A leadership style that has focused on leading people, not spreadsheets
Gustafsson’s leadership philosophy was forged in three arenas—military, industry and elite sport (he’s a former world-class long-distance kayaker and lifelong organiser/coach). The common thread: purpose, trust and simplicity.
- Purpose first: Make the “why” vivid and specific for every person. In the military, his rallying cry— “ready for action where needed within 48 hours” is how he re-energised a peacetime unit without extra budget.
- Build mixed teams: Pair entrepreneurial starters and visionary encouraging leaders with detail-driven finishers. Value personality and complementarity at least as much as credentials.
- Keep it simple: Translate complex strategies into clear actions. “Most people don’t need a matrix—they need to know what to do and how it ladders up.”
- Be present: Real leadership happens in conversations, site visits and shared problem-solving—not behind slides or excel sheets.
He’s also an advocate for experience diversity. In the U.S., he notes, seasoned leaders and operators are routinely asked to lead, advice and guide younger engineers and leaders —an approach Europe should embrace more fully.
“People win,” he says. “Different personalities, encouraged to do their best, tied to a clear purpose. Do that—and the rest follows.”
What inspires him
Beyond Aldrin’s early counsel, Gustafsson cites leaders who combine integrity with a strong focus on outcomes over bureaucracy—people like the late Admiral Arthur Cebrowski, who championed getting “more for less” in the US Navy by applying technology creatively.

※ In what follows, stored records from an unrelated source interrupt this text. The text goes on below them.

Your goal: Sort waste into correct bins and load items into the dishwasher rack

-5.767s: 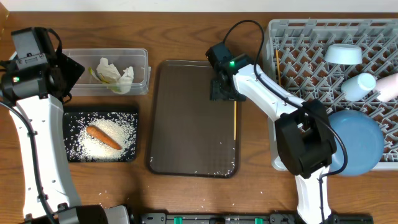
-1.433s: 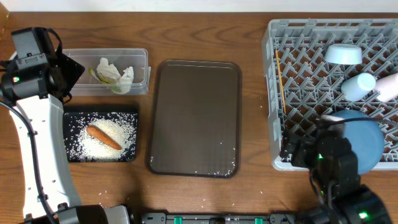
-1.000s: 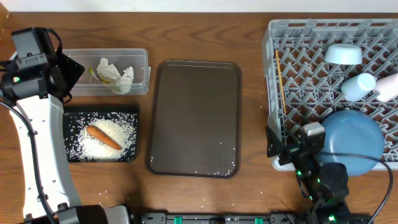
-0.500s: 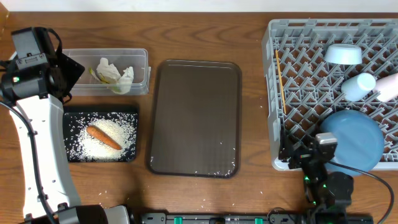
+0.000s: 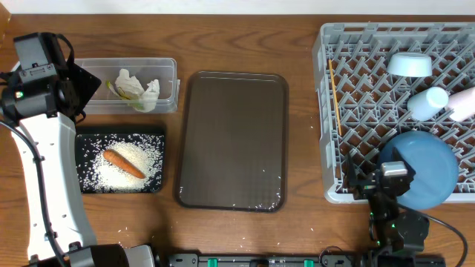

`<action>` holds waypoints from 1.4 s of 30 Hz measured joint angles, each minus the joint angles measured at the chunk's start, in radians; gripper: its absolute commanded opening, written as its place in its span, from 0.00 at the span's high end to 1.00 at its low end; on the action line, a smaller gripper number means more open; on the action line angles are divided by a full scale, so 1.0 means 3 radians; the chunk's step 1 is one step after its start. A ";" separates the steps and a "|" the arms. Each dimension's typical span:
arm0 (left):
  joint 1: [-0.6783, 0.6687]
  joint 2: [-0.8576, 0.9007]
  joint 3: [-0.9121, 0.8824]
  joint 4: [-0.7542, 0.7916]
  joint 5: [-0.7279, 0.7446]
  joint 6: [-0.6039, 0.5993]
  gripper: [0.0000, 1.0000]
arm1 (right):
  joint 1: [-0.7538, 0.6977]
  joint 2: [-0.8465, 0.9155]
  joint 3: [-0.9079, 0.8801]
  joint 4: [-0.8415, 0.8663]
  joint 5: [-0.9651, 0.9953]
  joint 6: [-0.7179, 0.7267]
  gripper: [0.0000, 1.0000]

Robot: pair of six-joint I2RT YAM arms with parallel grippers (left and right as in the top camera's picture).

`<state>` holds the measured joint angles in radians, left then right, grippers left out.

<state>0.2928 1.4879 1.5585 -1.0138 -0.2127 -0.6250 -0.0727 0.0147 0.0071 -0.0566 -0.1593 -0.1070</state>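
Note:
The grey dishwasher rack (image 5: 326, 111) stands at the right. It holds a blue plate (image 5: 430, 167) at its front, a white bowl (image 5: 410, 64), a white cup (image 5: 428, 102), a pink item (image 5: 464, 104) at the frame edge and a thin wooden stick (image 5: 335, 96). My right gripper (image 5: 365, 184) is folded back at the rack's front edge beside the plate, with its jaws unreadable. My left gripper (image 5: 87, 81) hangs by the clear bin (image 5: 171, 67) with crumpled tissue (image 5: 137, 87), its jaws also unclear. A black bin (image 5: 83, 137) holds rice and a carrot (image 5: 123, 164).
A brown tray (image 5: 231, 141) lies in the middle of the wooden table, with a few rice grains along its front edge. Loose grains are scattered on the table near the black bin. The left arm's white link runs down the left edge.
The right arm has drawn further back toward the table's front edge, uncovering more of the blue plate. The left arm and all items are where they were.
First the right arm reached over the back right of the rack, hiding the bowl and cup. Then it was back at the front edge, over the blue plate, with the bowl and cup showing. It has sunk lower in each frame since. The left arm stayed still.

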 measured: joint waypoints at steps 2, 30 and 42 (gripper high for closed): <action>0.0000 0.0000 0.0000 0.0000 0.0000 0.0000 0.02 | 0.0000 0.0000 0.0000 -0.0001 0.0006 -0.0048 0.01; 0.0000 0.0000 0.0000 -0.0001 0.0000 0.0000 0.02 | 0.0000 0.0000 0.0000 0.0000 -0.0006 -0.0020 0.01; 0.0000 0.0000 0.0000 -0.0015 -0.0013 0.0099 0.02 | 0.0000 0.0000 0.0000 0.0000 -0.0006 -0.0019 0.01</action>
<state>0.2928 1.4879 1.5585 -1.0183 -0.2165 -0.5953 -0.0727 0.0147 0.0071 -0.0566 -0.1612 -0.1127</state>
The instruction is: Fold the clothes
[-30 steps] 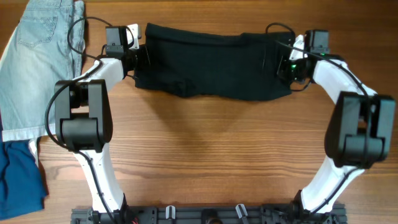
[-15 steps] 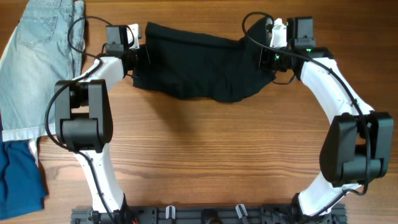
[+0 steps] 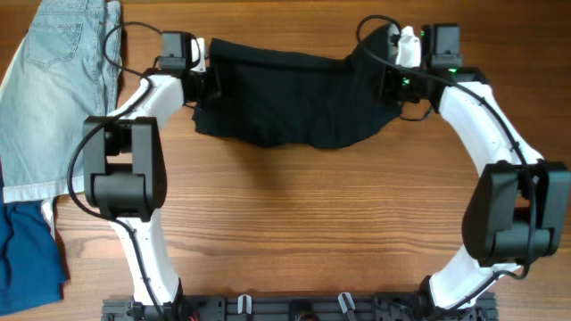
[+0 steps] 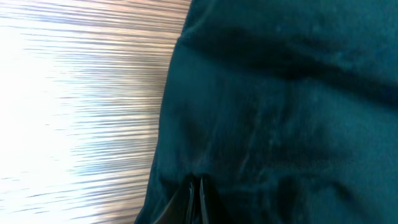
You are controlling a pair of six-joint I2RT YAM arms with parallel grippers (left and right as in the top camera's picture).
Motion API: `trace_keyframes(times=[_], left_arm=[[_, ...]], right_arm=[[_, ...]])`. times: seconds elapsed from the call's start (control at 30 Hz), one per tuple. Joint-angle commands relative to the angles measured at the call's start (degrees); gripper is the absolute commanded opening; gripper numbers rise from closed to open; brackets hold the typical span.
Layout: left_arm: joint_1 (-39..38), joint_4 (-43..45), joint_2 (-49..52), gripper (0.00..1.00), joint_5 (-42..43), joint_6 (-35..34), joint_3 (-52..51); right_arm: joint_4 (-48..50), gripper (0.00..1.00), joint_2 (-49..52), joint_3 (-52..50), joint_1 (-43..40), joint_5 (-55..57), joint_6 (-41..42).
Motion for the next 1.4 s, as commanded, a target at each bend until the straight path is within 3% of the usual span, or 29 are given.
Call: trace_keyframes(times=[0.0,0.17,0.27,0.4,0.7,0.73,0.8,0.93,0.97,1.13,1.37], left_arm=[[-7.3,0.5,1.1,0.04,0.8,-2.1,-1.4],[-13.4,4.2,1.1,0.04,0.8,-10.7,-1.4],[-15.0,4.2,1.1,0.04,0.8,-10.7,-1.4],[-15.6,4.2,1.2,0.04,0.6,-11.1,-1.4],[-15.1,3.3,1.2,0.05,-8.3,-12.6,-1.4],[-15.1,3.3,1.1,0.10,-8.7,-12.6,-1.4],[-14.5,3.0,0.8,0.52,-8.8,-12.6,-1.4],[-13.5,0.8,-2.5,0.93,-8.5,-12.6,-1.4],[-13.3,0.0,-4.0,0.99,-8.6,-12.6,-1.4],[-11.5,-4.4,-10.3,1.00,-8.6,-12.6,-1.4],[-1.0,-10.7,-19.4,1.00,-8.6,-13.9,-1.4]], right_arm=[[-2.8,0.04,-1.4,1.4,-4.6,-2.5,-3.7],[-4.6,0.04,-2.5,1.4,-9.9,-5.2,-6.9],[-5.3,0.04,-5.0,1.6,-9.5,-6.5,-8.1],[-6.8,0.04,-8.6,3.3,-4.8,-7.0,-8.0],[-6.7,0.04,-9.9,9.7,10.8,-3.4,-5.0],[-6.8,0.04,-9.7,9.7,12.0,-1.8,-5.0],[-7.4,0.04,-9.6,9.6,13.9,0.3,-5.0],[-7.4,0.04,-9.6,9.6,14.0,0.2,-4.5],[-7.3,0.04,-9.6,9.6,14.0,0.2,-4.5],[-6.9,0.04,-9.6,9.7,14.1,0.2,-3.5],[-4.5,0.04,-9.6,9.7,16.2,-0.5,-3.2]])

With a deep passion for sport, Stefan was a competitive kayaker, extremely active in the global race scene with three world championship silver medals and several world cup victories, and an organizer of key events for a decade. He is equally inspired by the culture of elite sport: fierce competition on the course, deep friendships off the course, and an insistence on enjoying the work. In his experience, there’s no single method to excellence; people thrive when they can pursue the goal in ways that fit who they are.
Outside the boardroom
When he’s not working, Gustafsson is with family—often on the water. Kayaking remains his “profession,” as he jokes; sailing is the hobby. Summers are spent island-hopping in the Växjö archipelago with a fast tender carrying kayaks to the outer isles; winters mean cross-country skiing in the mountains. On the bucket list: a season in the Serengeti to witness the great migration up close.
The Forsway mandate
Gustafsson’s brief for Forsway is crisp: help a world-class technology be seen, trusted and adopted. That means sharpening business acumen, forging the right public and private alliances, and telling a simple, compelling story to the few audiences that matter most. In a decade defined by resilient, affordable connectivity, he believes Forsway can be the quiet, essential layer that makes space’s promise real for millions on the ground.